Poseł Jacek Osuch zwrócił się do Ministerstwa Infrastruktury i Budownictwa z propozycją ustalenia kolejnych postojów pociągu IC Chopin we Włoszczowie i Miechowie. Poseł wróży połączeniu „ogromny sukces”, choć w twierdzeniu tym jest raczej osamotniony.
Zmianę trasy pociągu IC Chopin opisaliśmy na łamach naszego portalu już kilka razy. Nowa, wydłużona trasa i pominięcie Katowic spotkały się z falą krytyki pasażerów. Powoduje to, że
według relacji naszych czytelników, odpływ pasażerów z pociągów na odcinkach transgranicznych. Poseł Jacek Osuch chciałby jednak, by pasażerów przybyło w relacji krajowej.
– Proponuję, aby pociąg łączący Warszawę i Wiedeń zyskał dwa dodatkowe postoje w miejscowościach Miechów i Włoszczowa. Takie rozwiązanie byłoby niezwykle korzystne, szczególnie dla mieszkańców powiatu miechowskiego, gdyż od grudnia, aby dojechać do Warszawy podróżni musieliby zdecydować się na przejazd pociągami o niższej kategorii tj. TLK 35102 "Sienkiewicz" (czas przejazdu z Miechowa do Warszawy prawie 4 godziny) i TLK 35100 "Biebrza" (czas przejazdu ponad 3 godziny) – pisze poseł, który jednocześnie pyta o powody braku w składzie wagonu klasy 1.
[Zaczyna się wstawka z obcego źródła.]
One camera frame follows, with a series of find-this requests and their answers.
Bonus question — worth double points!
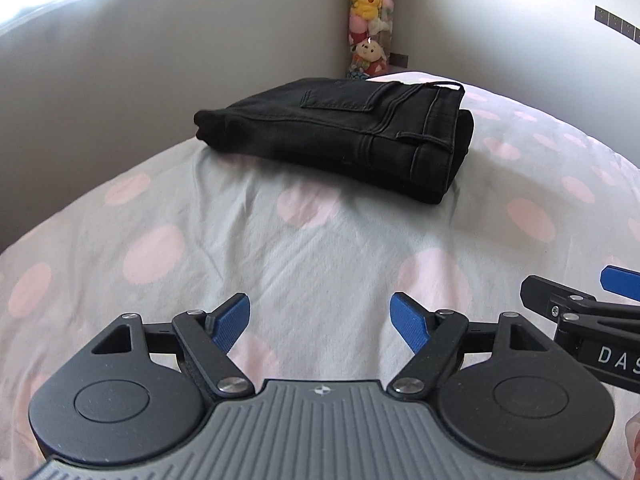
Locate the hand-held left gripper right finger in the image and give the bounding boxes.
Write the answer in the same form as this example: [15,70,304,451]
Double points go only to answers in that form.
[387,291,548,401]

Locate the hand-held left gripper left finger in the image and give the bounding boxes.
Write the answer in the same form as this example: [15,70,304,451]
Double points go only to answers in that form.
[92,292,257,401]

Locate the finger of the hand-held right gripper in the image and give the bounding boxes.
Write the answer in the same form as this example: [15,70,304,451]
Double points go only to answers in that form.
[601,265,640,292]
[519,274,640,331]

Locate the black pants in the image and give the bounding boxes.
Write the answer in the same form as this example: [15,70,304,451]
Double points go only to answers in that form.
[192,76,476,206]

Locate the white floral bed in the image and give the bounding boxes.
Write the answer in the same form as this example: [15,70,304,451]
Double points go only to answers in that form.
[0,72,640,480]

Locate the column of plush toys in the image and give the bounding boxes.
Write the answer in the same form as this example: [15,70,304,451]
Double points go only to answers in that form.
[346,0,401,81]

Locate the dark wall strip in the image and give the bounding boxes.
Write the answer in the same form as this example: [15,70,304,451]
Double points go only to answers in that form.
[594,5,640,43]

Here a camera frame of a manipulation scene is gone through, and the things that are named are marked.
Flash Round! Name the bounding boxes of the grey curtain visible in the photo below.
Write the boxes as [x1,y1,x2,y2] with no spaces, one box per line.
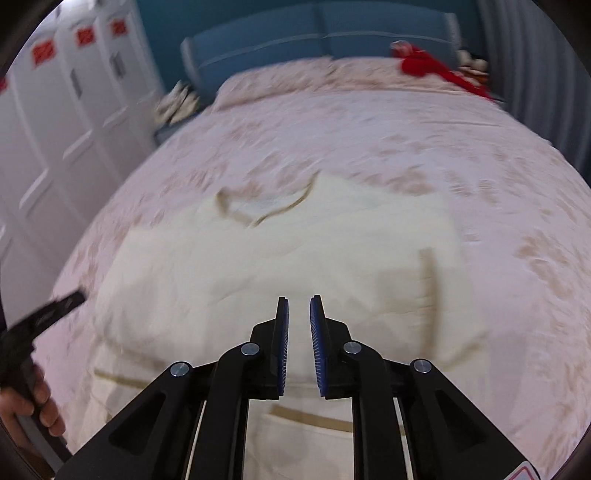
[477,0,591,185]

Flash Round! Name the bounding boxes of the red cloth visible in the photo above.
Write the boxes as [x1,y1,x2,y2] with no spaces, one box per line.
[398,44,493,100]

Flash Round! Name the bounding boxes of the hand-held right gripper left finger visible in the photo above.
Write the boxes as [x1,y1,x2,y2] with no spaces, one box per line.
[54,296,291,480]

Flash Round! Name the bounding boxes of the person's left hand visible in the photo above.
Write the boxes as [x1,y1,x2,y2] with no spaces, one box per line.
[0,373,66,438]

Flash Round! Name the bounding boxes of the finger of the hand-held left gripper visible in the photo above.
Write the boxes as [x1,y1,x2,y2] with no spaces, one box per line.
[25,288,88,330]

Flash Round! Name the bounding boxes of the cream quilted jacket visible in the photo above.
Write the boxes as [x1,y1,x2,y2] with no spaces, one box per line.
[76,171,462,480]

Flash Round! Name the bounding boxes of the patterned white cloth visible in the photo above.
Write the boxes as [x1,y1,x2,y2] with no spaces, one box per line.
[457,50,490,86]

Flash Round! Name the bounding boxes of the pink floral pillow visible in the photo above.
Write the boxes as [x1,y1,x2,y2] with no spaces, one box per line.
[323,56,462,95]
[216,65,334,109]

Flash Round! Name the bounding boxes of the folded cream cloths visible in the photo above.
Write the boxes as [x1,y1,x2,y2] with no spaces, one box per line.
[154,80,202,125]

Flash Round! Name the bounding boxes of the blue padded headboard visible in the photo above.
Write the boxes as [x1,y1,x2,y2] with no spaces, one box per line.
[180,0,462,100]

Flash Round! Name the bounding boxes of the bed with pink floral sheet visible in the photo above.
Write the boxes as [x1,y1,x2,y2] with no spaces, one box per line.
[28,58,591,480]

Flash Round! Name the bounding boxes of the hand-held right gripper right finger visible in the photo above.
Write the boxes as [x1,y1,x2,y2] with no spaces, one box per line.
[309,295,542,480]

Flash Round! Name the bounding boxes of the white wardrobe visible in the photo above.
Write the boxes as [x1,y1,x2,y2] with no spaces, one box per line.
[0,0,168,326]

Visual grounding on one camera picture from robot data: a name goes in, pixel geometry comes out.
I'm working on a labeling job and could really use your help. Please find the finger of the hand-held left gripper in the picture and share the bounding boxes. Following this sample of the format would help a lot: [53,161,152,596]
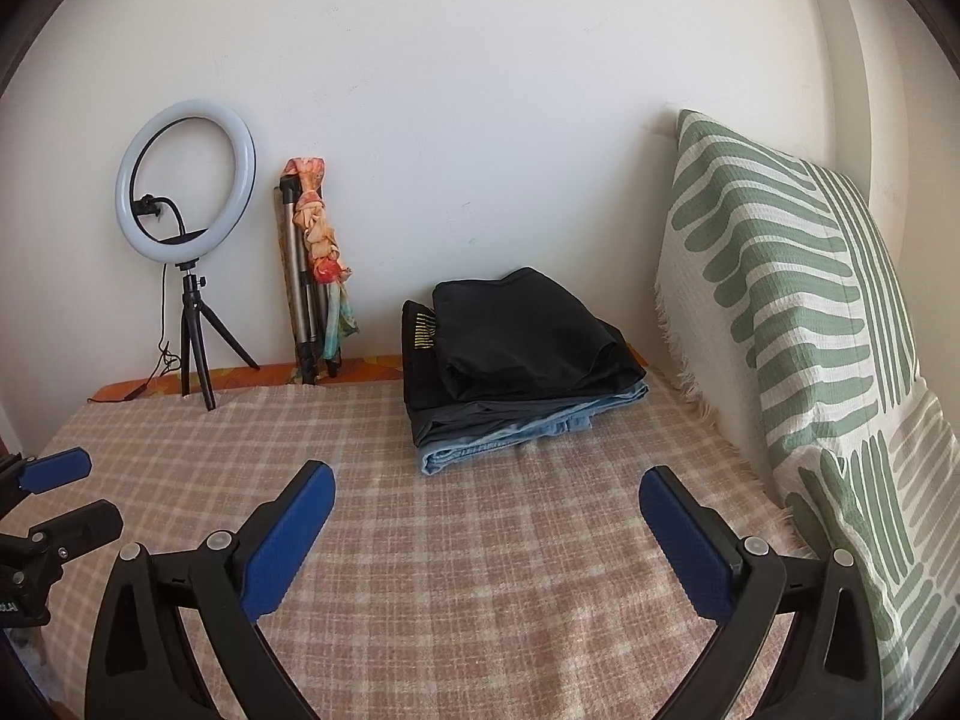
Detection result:
[26,502,123,563]
[0,448,92,518]

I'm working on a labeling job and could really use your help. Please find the dark grey folded garment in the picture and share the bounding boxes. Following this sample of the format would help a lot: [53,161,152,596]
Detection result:
[409,388,631,451]

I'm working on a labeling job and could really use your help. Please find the small black tripod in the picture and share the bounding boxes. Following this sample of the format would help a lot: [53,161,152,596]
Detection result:
[178,259,262,412]

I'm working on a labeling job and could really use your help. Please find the beige plaid blanket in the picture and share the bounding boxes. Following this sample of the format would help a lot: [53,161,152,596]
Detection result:
[30,371,826,720]

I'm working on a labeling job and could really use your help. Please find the folded silver tripod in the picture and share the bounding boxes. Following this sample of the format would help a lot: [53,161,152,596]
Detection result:
[277,172,346,385]

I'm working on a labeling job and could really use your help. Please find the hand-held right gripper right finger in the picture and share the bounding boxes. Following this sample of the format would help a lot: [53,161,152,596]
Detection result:
[637,465,882,720]

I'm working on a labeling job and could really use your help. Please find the black ring light cable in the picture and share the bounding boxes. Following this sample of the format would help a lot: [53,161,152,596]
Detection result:
[90,266,185,402]

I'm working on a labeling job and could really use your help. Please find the green white patterned pillow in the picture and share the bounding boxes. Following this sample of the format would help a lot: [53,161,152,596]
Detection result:
[656,109,942,720]

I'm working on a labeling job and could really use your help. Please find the black pants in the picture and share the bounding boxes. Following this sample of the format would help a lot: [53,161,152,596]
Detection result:
[431,266,647,402]

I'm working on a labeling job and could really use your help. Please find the colourful scarf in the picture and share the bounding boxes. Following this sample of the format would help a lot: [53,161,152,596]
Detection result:
[283,156,359,361]

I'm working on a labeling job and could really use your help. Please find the black garment with yellow print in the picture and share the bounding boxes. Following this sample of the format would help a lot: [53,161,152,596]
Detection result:
[401,300,451,412]

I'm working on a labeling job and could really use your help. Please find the white ring light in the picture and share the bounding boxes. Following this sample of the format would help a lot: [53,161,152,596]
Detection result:
[114,97,260,267]

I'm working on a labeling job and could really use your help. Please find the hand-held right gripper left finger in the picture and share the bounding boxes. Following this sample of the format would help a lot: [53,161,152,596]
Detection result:
[84,460,336,720]

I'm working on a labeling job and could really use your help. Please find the folded blue jeans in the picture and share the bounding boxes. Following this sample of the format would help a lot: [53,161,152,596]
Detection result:
[418,381,650,476]

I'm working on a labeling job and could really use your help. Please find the orange floral mattress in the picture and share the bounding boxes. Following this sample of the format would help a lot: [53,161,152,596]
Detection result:
[88,356,406,402]

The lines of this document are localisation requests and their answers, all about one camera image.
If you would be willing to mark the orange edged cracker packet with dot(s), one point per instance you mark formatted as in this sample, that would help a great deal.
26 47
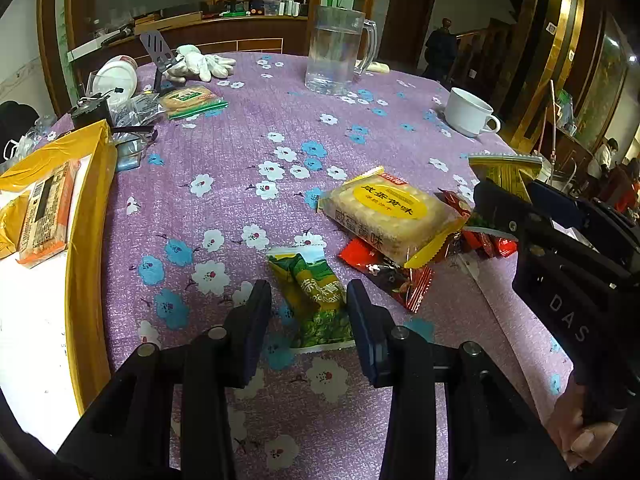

"Zachować atrakcyjny czas przejazdu"
Ministerstwo informuje, że celem zmiany trasy pociągu dokonanej w połowie grudnia, była „poprawa wyniku finansowego pociągu (…), biorąc pod uwagę, że największe potoki dla pociągów międzynarodowych w kierunku południowym generuje aglomeracja warszawska i małopolska oraz realizacja ustaleń międzynarodowych pomiędzy PKP Intercity S.A. a Kolejami Czeskimi, Austriackimi, Słowackimi i Węgierskimi. Jednocześnie ministerstwo zauważa, że czas przejazdu pociągu mocno wydłużył się.
– Dlatego też, w celu zachowania atrakcyjnego czasu przejazdu dla tego pociągu liczba postojów handlowych została zoptymalizowana. (…) Wprowadzenie dodatkowych postojów na stacji Miechów i Włoszczowa Płn. będzie skutkowało wydłużeniem czasu przejazdu pociągu „Chopin” – uważa MIB. Jednocześnie dodaje, że wprowadzenie zmian w ofercie wymaga ich omówienia m.in. z Kolejami Czeskimi.
Bez klasy 1.Z informacji przekazanej przez PKP Intercity wynika też, że pociąg nadal będzie zestawiony z wagonów klasy 2., sypialnych i restauracyjnego. Bez wagonu pierwszej klasy.
– Pociąg ten wykorzystuje maksymalną możliwą długość składu i włączenie wagonu klasy pierwszej wymagałoby wyłączenia jednego z wagonów wchodzących aktualnie w skład pociągu. W opinii przewoźnika, powyższa zmiana negatywnie wpłynęłaby na frekwencję w pociągu – podaje ministerstwo.